• **TASK BRIEF**:
Please report, as a bare number, how many lines below include the string "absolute".

[Start of section]

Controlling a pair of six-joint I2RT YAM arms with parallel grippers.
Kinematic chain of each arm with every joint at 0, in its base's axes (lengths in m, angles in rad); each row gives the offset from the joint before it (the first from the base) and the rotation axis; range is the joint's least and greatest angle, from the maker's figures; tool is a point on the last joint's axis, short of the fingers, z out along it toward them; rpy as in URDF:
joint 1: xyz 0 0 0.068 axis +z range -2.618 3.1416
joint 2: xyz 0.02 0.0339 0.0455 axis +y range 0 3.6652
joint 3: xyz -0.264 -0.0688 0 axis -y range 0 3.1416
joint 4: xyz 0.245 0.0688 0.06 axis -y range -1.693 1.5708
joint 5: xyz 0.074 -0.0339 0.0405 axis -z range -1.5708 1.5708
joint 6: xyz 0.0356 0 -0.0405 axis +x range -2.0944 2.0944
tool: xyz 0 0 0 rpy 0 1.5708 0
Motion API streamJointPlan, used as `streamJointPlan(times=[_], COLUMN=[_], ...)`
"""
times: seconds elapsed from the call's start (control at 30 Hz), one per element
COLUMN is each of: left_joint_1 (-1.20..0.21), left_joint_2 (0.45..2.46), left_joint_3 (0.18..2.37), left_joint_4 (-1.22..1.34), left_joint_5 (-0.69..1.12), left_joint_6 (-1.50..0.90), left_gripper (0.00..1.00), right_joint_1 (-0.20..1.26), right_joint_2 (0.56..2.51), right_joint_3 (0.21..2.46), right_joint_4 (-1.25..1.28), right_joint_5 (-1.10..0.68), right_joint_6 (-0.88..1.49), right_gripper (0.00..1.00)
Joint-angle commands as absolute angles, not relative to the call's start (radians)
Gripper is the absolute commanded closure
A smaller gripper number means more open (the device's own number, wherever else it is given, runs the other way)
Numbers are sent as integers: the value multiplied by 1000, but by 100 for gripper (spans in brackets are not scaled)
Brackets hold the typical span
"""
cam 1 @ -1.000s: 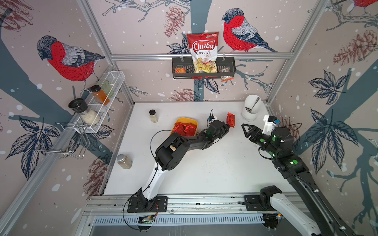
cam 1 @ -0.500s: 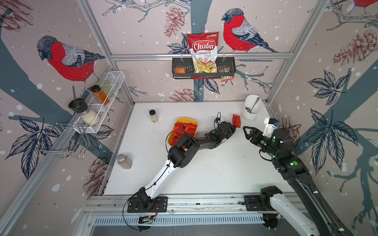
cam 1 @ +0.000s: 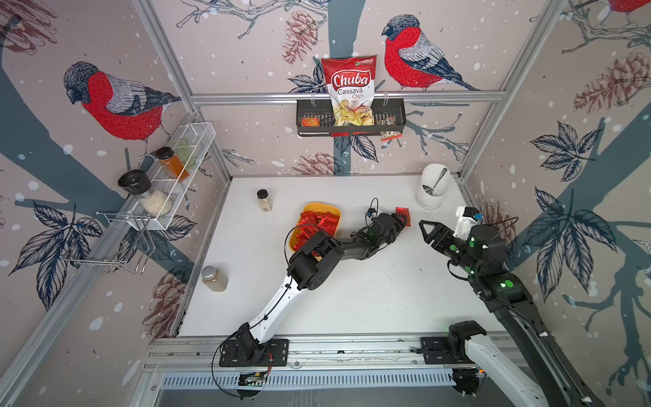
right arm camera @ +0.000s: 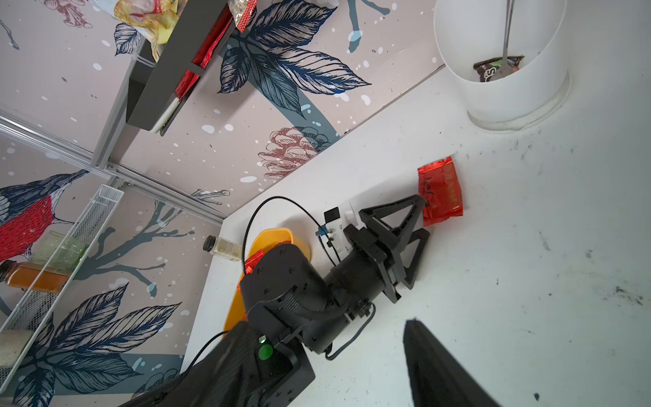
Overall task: Take the tea bags out of the storage box
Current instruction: Place the tea bag at the center of the board, then pick up the tea bag from the storage box.
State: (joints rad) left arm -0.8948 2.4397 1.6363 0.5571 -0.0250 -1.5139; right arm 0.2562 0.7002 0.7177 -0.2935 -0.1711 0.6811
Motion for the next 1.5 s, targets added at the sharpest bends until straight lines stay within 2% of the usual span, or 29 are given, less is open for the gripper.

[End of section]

• **PROBLEM SOLUTION**:
2